- _Your instructions_:
Reproduce the listing below as it stands. Leave out each image.

- _Provided data_:
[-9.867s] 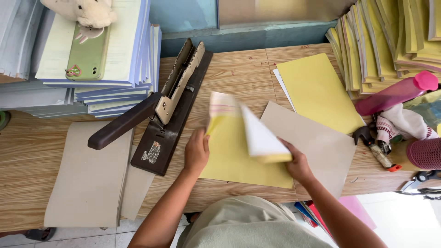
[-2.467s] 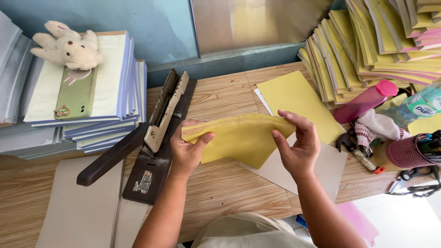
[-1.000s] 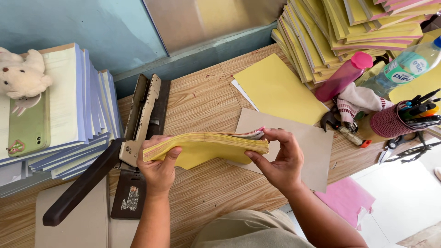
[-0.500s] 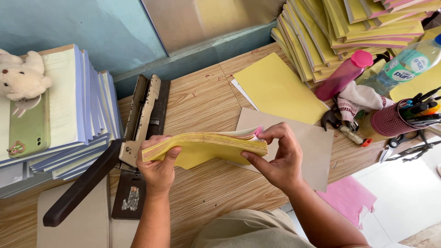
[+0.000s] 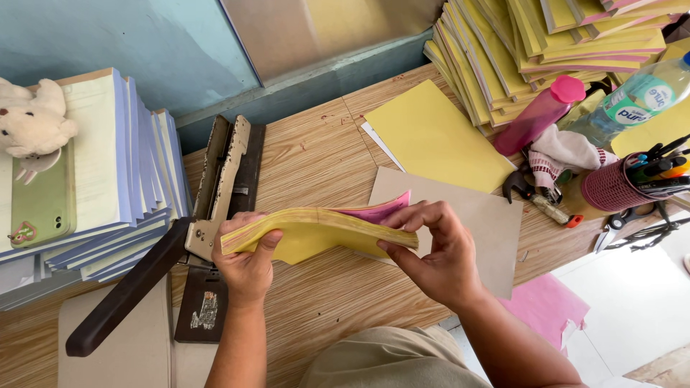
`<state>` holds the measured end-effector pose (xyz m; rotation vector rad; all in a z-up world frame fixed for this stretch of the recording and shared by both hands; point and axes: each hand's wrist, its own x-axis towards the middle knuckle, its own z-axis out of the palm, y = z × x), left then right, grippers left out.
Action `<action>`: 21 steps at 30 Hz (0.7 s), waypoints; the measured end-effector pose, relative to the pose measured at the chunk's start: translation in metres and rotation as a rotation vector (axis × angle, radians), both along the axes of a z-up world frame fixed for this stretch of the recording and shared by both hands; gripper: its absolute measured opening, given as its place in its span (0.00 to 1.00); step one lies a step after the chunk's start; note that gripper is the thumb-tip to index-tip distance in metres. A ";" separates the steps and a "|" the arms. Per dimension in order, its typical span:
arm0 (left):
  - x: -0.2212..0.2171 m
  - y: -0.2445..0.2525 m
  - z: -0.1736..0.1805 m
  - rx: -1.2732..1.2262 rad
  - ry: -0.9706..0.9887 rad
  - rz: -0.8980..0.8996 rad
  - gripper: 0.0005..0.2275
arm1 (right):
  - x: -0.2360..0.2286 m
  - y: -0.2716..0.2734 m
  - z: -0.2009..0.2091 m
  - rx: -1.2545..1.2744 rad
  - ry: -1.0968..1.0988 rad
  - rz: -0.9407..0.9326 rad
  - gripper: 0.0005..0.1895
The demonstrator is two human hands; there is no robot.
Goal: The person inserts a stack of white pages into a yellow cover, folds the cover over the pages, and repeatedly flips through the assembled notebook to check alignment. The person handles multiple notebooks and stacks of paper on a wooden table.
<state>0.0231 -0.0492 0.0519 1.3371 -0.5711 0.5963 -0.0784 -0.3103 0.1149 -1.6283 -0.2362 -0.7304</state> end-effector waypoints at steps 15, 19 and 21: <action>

- _The completed task_:
[-9.867s] 
[-2.467s] 
[-1.000s] 
[-0.500s] 
[+0.000s] 
`<state>` holds the measured end-effector pose (xyz m; rotation vector rad; all in a z-up world frame fixed for this stretch of the recording and shared by both hands; point and axes: each hand's wrist, its own x-axis towards the middle knuckle, its own z-axis out of the palm, y = z × x), left then right, grippers left out.
Action `<action>`: 21 steps at 30 Hz (0.7 s), waypoints; the measured end-effector pose, relative to the pose measured at the chunk's start: translation in metres and rotation as a rotation vector (axis × angle, radians), both along the axes of a z-up world frame fixed for this stretch of the recording and shared by both hands; gripper: its absolute measured opening, given as its place in its span (0.00 to 1.00); step one lies a step after the chunk's start; note that gripper is the thumb-tip to index-tip distance in metres. A ";" separates the steps and a "|" the arms. Per dimension in order, its typical span:
arm0 (left):
  - x: -0.2212..0.2171 m
  - y: -0.2445..0.2525 m
  - z: -0.1736..0.1805 m
  - rx: -1.2732..1.2262 rad
  - ry: -0.9706..0.9887 rad
  - rz: -0.8980..0.8996 rad
  - gripper: 0.0005..0.2275
arm1 (right):
  - x: -0.2360..0.2286 m
  - y: -0.2716..0.2734 m
  - z: -0.2009..0.2091 m
  - rx: -1.2545..1.2744 rad
  - ry: -1.0968..1.0988 rad
  - rz: -0.9407..0.9326 rad
  - gripper: 0.0005..0.1895
The demonstrator is two human hands; there is no robot.
Goal: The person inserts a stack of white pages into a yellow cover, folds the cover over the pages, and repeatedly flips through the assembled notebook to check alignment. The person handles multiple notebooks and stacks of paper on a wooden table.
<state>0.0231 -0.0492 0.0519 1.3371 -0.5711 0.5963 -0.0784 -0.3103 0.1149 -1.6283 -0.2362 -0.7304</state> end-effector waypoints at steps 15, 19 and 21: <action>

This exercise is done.